DATA RECORDS →
★ ★ ★ ★ ★

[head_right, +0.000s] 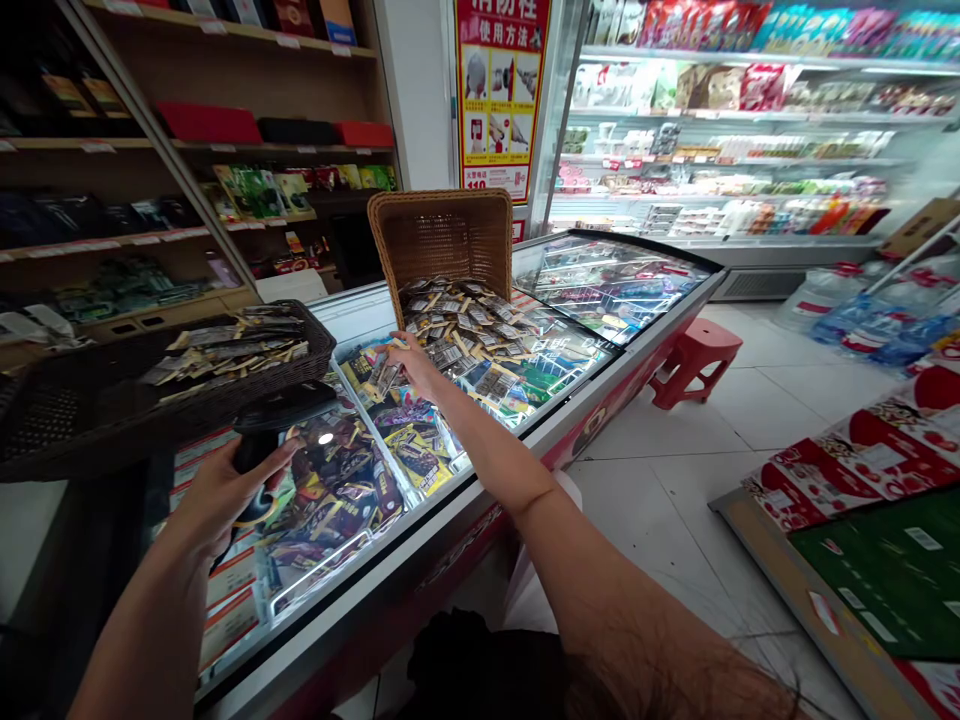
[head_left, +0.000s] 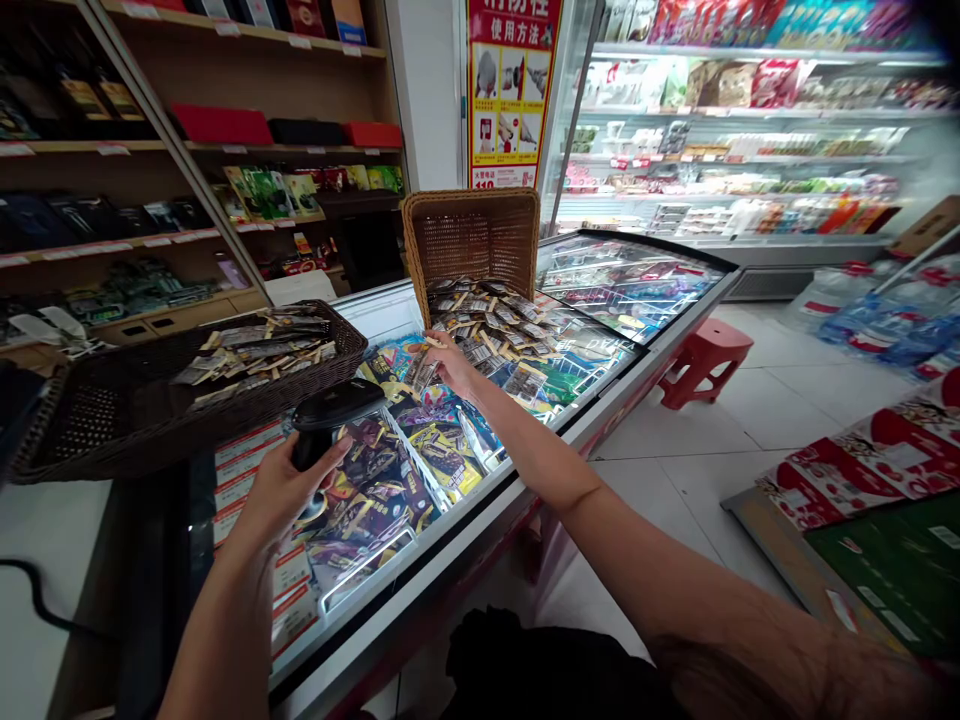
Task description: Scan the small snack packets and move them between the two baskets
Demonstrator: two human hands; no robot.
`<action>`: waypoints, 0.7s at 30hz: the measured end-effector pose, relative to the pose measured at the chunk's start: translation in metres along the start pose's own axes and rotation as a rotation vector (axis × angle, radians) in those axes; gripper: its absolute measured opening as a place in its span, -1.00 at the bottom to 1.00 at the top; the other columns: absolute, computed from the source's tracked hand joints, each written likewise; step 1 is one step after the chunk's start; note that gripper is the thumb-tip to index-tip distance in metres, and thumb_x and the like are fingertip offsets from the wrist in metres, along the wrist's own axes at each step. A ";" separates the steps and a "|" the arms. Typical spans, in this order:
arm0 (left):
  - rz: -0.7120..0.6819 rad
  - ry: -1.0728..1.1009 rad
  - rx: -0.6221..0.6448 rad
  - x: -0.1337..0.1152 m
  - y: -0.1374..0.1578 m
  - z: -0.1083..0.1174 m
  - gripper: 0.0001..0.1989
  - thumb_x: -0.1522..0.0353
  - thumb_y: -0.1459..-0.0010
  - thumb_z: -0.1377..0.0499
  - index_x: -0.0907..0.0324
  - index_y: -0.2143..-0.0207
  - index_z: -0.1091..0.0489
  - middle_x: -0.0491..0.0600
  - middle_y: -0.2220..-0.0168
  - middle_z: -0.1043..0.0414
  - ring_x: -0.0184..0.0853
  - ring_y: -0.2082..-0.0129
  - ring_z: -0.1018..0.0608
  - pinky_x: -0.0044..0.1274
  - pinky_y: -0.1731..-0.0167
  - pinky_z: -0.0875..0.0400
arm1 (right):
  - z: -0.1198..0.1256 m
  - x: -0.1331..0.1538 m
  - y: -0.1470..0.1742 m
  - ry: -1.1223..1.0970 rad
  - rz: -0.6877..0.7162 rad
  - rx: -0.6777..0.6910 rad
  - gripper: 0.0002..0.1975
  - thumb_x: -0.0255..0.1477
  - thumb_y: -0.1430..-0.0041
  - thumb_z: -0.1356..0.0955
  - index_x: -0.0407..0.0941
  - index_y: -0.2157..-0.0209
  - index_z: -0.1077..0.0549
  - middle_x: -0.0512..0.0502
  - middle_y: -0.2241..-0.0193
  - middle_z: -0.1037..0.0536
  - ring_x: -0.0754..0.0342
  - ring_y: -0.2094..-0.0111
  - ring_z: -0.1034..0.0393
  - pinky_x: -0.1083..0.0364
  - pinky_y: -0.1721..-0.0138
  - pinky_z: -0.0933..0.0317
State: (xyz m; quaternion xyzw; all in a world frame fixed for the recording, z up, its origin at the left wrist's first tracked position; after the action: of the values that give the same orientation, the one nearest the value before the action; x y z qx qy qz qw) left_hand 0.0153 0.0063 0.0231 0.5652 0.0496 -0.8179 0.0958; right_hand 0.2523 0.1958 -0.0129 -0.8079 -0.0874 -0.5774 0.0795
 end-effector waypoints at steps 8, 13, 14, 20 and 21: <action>0.009 0.049 -0.026 0.005 -0.005 0.008 -0.36 -0.09 0.23 -0.59 0.12 0.35 -0.43 -0.20 0.58 -0.35 -0.41 0.56 -0.33 -0.53 0.52 -0.14 | -0.002 0.008 0.004 -0.076 0.039 -0.020 -0.56 -0.58 0.06 -0.38 0.00 0.09 -0.42 0.05 0.21 -0.70 0.04 0.35 -0.36 0.16 0.48 -0.15; 0.000 -0.009 0.011 0.007 -0.004 0.000 -0.36 -0.15 0.22 -0.57 0.11 0.42 -0.41 -0.19 0.62 -0.32 -0.40 0.56 -0.31 -0.54 0.54 -0.16 | -0.002 0.008 0.003 -0.079 0.076 -0.059 -0.53 -0.57 0.13 -0.34 0.00 0.10 -0.38 0.03 0.18 -0.71 0.05 0.34 -0.37 0.17 0.49 -0.13; -0.002 -0.011 0.018 0.008 -0.005 -0.001 -0.35 -0.15 0.23 -0.57 0.11 0.42 -0.42 -0.19 0.61 -0.33 -0.40 0.56 -0.31 -0.54 0.54 -0.17 | -0.001 0.007 0.002 -0.082 0.088 -0.066 -0.53 -0.56 0.13 -0.34 0.00 0.10 -0.39 0.03 0.18 -0.72 0.05 0.34 -0.37 0.17 0.49 -0.12; 0.002 0.006 0.058 0.004 -0.001 -0.005 -0.34 -0.13 0.26 -0.60 0.13 0.40 -0.44 -0.20 0.55 -0.35 -0.41 0.55 -0.33 -0.55 0.54 -0.21 | 0.004 0.001 -0.005 -0.095 0.118 -0.082 -0.53 -0.51 0.14 -0.36 0.00 0.10 -0.41 0.03 0.20 -0.71 0.06 0.36 -0.36 0.18 0.53 -0.02; -0.001 0.014 0.055 0.002 0.002 -0.005 -0.35 -0.12 0.23 -0.60 0.13 0.38 -0.45 -0.21 0.54 -0.35 -0.41 0.54 -0.33 -0.56 0.53 -0.22 | 0.004 0.000 -0.005 -0.106 0.117 -0.074 -0.53 -0.51 0.14 -0.37 0.01 0.10 -0.42 0.04 0.21 -0.71 0.05 0.35 -0.37 0.17 0.52 -0.04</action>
State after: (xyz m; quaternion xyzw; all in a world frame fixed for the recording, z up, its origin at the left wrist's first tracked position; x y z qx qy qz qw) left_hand 0.0194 0.0054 0.0192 0.5735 0.0281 -0.8149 0.0794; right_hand 0.2551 0.2019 -0.0141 -0.8433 -0.0229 -0.5312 0.0785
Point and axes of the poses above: each hand's wrist, its own y-axis away from the middle knuckle, its own z-axis out of the back of the hand, x = y × z, the point moved 6 cm from there along -y, towards the middle knuckle
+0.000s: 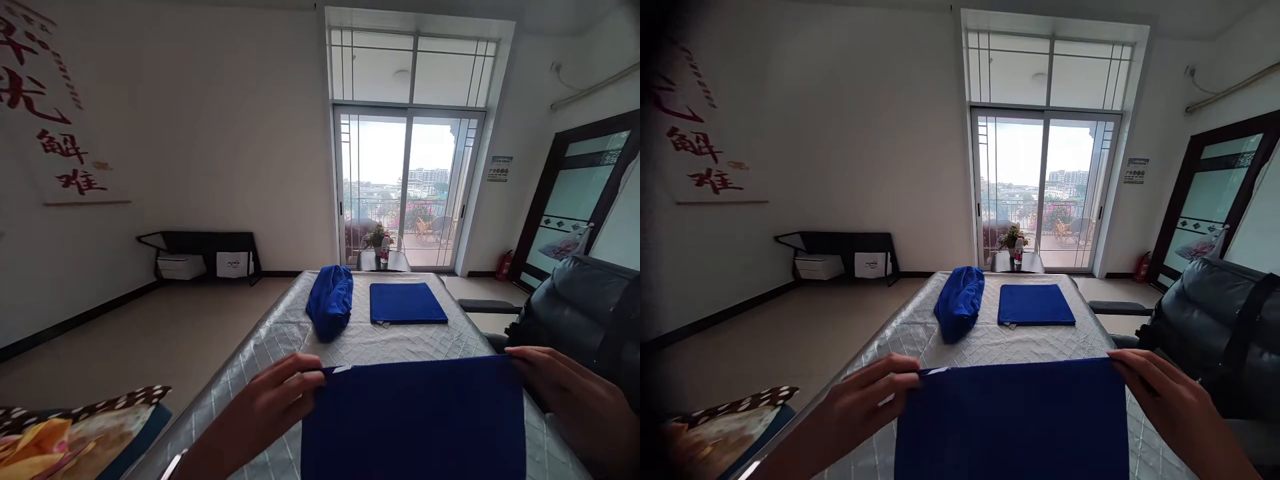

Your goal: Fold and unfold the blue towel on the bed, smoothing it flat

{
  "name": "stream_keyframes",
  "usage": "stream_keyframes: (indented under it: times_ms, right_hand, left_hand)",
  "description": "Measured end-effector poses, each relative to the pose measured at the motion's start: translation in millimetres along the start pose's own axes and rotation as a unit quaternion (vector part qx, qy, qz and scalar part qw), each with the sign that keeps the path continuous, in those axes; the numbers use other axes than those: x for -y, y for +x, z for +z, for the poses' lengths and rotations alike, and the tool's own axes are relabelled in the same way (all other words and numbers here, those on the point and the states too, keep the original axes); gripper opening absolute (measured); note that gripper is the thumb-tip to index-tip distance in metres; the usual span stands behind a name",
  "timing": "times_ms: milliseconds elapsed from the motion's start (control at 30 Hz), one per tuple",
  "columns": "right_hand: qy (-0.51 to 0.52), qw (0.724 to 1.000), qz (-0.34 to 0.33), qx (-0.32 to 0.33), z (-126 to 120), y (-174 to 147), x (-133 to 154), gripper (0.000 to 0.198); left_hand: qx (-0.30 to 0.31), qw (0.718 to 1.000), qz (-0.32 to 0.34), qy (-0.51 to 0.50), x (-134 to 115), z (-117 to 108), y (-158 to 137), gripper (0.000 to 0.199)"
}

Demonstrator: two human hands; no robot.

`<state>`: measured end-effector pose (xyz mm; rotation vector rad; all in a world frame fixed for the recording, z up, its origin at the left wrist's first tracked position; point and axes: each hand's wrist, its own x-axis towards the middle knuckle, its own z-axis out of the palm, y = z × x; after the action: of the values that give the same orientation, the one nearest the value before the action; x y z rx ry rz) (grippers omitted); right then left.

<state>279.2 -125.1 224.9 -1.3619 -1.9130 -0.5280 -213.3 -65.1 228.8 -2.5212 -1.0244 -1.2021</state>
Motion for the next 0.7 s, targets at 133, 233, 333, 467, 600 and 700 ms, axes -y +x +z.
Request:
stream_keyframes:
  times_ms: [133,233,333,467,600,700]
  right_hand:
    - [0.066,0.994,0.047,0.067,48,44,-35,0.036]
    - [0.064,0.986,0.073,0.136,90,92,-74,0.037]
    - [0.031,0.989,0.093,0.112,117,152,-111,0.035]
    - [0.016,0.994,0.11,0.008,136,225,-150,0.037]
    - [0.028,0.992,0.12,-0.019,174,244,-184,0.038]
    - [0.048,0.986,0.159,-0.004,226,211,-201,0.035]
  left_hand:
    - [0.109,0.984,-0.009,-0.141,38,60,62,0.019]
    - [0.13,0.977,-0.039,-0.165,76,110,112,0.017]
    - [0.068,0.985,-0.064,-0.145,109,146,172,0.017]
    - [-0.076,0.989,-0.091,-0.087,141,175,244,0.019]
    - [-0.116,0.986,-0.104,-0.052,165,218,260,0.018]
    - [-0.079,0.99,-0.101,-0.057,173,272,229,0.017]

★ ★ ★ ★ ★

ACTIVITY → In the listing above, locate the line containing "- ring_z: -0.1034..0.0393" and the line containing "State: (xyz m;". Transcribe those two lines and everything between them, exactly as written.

WRITTEN REPLY →
  - ring_z: -0.1034..0.0393
  - pinky_x: -0.1083..0.0364
  - pinky_y: -0.1721..-0.0138
  - pinky_z: -0.0933..0.0317
State: (xyz m; quaternion xyzw; all in a world frame fixed for the recording, z up, its origin at the left wrist's first tracked position; after the action: of the values that give the same orientation, the one nearest the value before the action; x y z qx qy qz qw) left_hand 0.0153 0.0063 0.0231 0.5652 0.0496 -0.8179 0.0958; right_hand 0.2523 0.1958 -0.0129 -0.8079 -0.0874 -0.5774 0.0795

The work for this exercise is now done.